Plant for the future in October
PUBLISHED: 16:43 18 October 2011 | UPDATED: 20:10 20 February 2013
There is more to do in the garden at this time of year than you may think as Martin Fish explains
October is a time when many plants naturally start to die back but its also the time to plan and plant ahead for next year. So, rather than look upon this month as the end of the gardening year, I suggest you think of it as a new beginning.
Summer annuals, planted containers and hanging baskets that gave their last flurry of colour in September have now finally got to go. Although it might be tempting to keep bedding plants going for a few more weeks, dont. Its best to move on with the gardening season and plant spring flowering plants such as wallflowers, pansies, forget-me-knots and bellis while the soil is still fairly warm. My aim is to have all these planted by the middle of October at the latest to give them time to establish before winter sets in.
It is also a great time to plant spring flowering bulbs in the garden or into containers. Daffodils, snowdrops, crocus can all be planted now and remember the golden rule: plant two to three times the depth of the bulb. Bulbs can either be planted in the border between perennials and shrubs or naturalised in the lawn. If planting in the lawn, bear in mind that next spring after flowering, the foliage must be allowed to die down naturally, so where possible plant early flowering, dwarf types to avoid clumps of large leaves. As for tulips, ideally wait a few more weeks before planting as they prefer cooler soil conditions, but buy the bulbs now while there is still a good choice.
Many plants can also be pruned now to prepare them for winter. Tall shrubs such as buddleja and the coloured-leaved sambucus can all be pruned down by around one third to a half. This not only makes the bushes look tidy for the winter but more importantly, it helps to protect them from wind rock over the winter months.
The same applies to roses, which in mild weather may still be producing a few flowers. I hate to see roses struggling on into autumn with weak growth and an occasional flower. At the end of the day they are summer flowering plants and thats when they should be enjoyed. I like to prune hybrid tea, multiflora and climbing roses twice a year, by giving a light prune now and the main prune in March. Lightly trimming over the plants now stops flowering and encourages the roses to take a well earned winter rest.
Trees can also be pruned if needed and as soon as the leaves have dropped, lower branches overhanging paths, lawns and drives can be cut back to the main trunk or a side branch. Lifting the crown of the tree like this also allows more light to reach plants growing under the canopy and opens up the views across the garden.
In the vegetable garden the last of the produce needs harvesting before the weather turns. Main crop potatoes still in the ground should be lifted on a sunny day and allowed to dry for an hour or two before storing them in paper or hessian sacks in a cool, dark place. Squashes and pumpkins also need storing in a frost-free shed where they will keep for months until needed. October is also the time to plant garlic directly into the garden. Plant the individual cloves approximately 5cm deep, 15cm apart.

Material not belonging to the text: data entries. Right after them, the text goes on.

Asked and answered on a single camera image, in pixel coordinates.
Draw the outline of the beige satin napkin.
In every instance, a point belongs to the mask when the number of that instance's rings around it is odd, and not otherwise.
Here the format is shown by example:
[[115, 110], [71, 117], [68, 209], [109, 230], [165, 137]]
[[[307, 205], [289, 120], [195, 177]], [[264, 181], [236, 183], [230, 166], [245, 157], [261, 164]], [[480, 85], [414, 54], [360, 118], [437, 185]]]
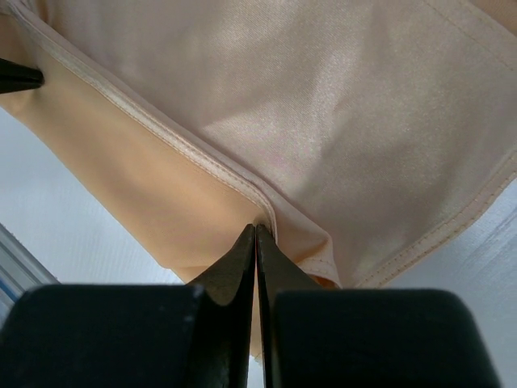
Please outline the beige satin napkin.
[[190, 281], [263, 223], [324, 286], [388, 283], [516, 177], [513, 1], [4, 1], [1, 97]]

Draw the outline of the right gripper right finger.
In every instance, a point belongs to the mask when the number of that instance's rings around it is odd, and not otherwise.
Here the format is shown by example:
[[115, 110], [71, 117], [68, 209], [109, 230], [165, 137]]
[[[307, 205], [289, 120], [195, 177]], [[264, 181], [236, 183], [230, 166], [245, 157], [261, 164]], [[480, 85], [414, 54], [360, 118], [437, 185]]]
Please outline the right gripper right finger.
[[256, 229], [268, 387], [498, 387], [473, 315], [439, 289], [325, 289]]

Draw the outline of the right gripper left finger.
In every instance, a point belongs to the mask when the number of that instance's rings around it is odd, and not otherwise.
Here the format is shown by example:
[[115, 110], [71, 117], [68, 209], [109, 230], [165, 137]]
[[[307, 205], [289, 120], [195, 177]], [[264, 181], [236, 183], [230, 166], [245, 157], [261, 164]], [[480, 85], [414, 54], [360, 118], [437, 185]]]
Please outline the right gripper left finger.
[[1, 330], [4, 387], [244, 387], [255, 228], [185, 285], [45, 285]]

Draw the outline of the front aluminium rail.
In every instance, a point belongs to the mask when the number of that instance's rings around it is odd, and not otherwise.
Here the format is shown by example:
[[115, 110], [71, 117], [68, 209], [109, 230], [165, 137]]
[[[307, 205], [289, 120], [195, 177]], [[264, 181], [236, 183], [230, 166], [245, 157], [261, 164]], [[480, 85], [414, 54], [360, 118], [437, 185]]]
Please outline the front aluminium rail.
[[0, 226], [1, 325], [28, 290], [59, 281], [4, 226]]

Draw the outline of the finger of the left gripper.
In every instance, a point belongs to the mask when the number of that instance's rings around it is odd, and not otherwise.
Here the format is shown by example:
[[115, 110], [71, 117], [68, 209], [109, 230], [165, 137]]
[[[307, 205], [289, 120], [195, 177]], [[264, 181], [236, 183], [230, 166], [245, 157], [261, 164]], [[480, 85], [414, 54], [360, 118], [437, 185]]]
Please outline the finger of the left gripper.
[[35, 90], [44, 85], [44, 75], [38, 69], [0, 60], [0, 94]]

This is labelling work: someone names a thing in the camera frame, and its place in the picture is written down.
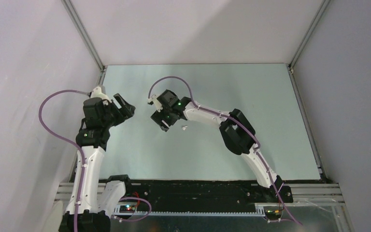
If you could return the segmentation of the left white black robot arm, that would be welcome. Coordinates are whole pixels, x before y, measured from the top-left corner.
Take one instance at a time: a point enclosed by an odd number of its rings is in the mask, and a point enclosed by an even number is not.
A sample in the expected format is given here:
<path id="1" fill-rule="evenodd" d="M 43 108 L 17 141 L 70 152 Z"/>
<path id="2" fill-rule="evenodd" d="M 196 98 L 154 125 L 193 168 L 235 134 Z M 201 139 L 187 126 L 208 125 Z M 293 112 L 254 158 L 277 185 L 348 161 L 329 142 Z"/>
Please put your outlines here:
<path id="1" fill-rule="evenodd" d="M 72 194 L 59 226 L 60 232 L 108 232 L 119 200 L 128 201 L 133 187 L 108 180 L 98 194 L 100 168 L 110 138 L 110 128 L 134 116 L 135 106 L 118 93 L 113 99 L 92 93 L 83 103 L 84 118 L 75 141 L 79 149 Z"/>

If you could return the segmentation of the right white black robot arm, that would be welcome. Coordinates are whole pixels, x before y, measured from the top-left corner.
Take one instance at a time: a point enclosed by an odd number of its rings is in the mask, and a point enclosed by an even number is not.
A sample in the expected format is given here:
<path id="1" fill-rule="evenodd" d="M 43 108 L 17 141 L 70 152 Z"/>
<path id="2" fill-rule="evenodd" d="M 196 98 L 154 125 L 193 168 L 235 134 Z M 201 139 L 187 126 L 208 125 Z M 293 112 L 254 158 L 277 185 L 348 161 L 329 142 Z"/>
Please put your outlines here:
<path id="1" fill-rule="evenodd" d="M 163 131 L 168 131 L 180 119 L 219 129 L 226 148 L 231 153 L 241 156 L 255 174 L 258 184 L 263 187 L 261 190 L 263 199 L 274 202 L 281 196 L 283 181 L 262 155 L 256 131 L 242 111 L 212 109 L 191 97 L 179 99 L 168 89 L 160 95 L 150 95 L 147 103 L 156 108 L 151 118 Z"/>

Late varieties of apples such as Bramleys Seedling, Spartan, Gala, Newton Wonder and Ribston Pippin can all be picked now. The tell-tale signs they are ready to harvest are wind falls around the trees. The final test is to give the fruits a gentle twist if they leave the tree easily, they are ready. October-picked apples generally will store for several months in the right conditions. Only keep good quality fruits; any with blemishes or bruises should be eaten straight away. Store in boxes or on trays in a cool shed but check them every couple of weeks and remove any that show signs of starting to rot.
October is also the time when many plants are at their best so it is a good time to get out and enjoy the autumn colour in parks and gardens.
Make a few notes of new plants for your garden to add colour during the autumn in future years. We might be heading towards the end of the year and winter but for me October is still an interesting and pleasurable time in the garden and theres certainly plenty for us to be getting on with.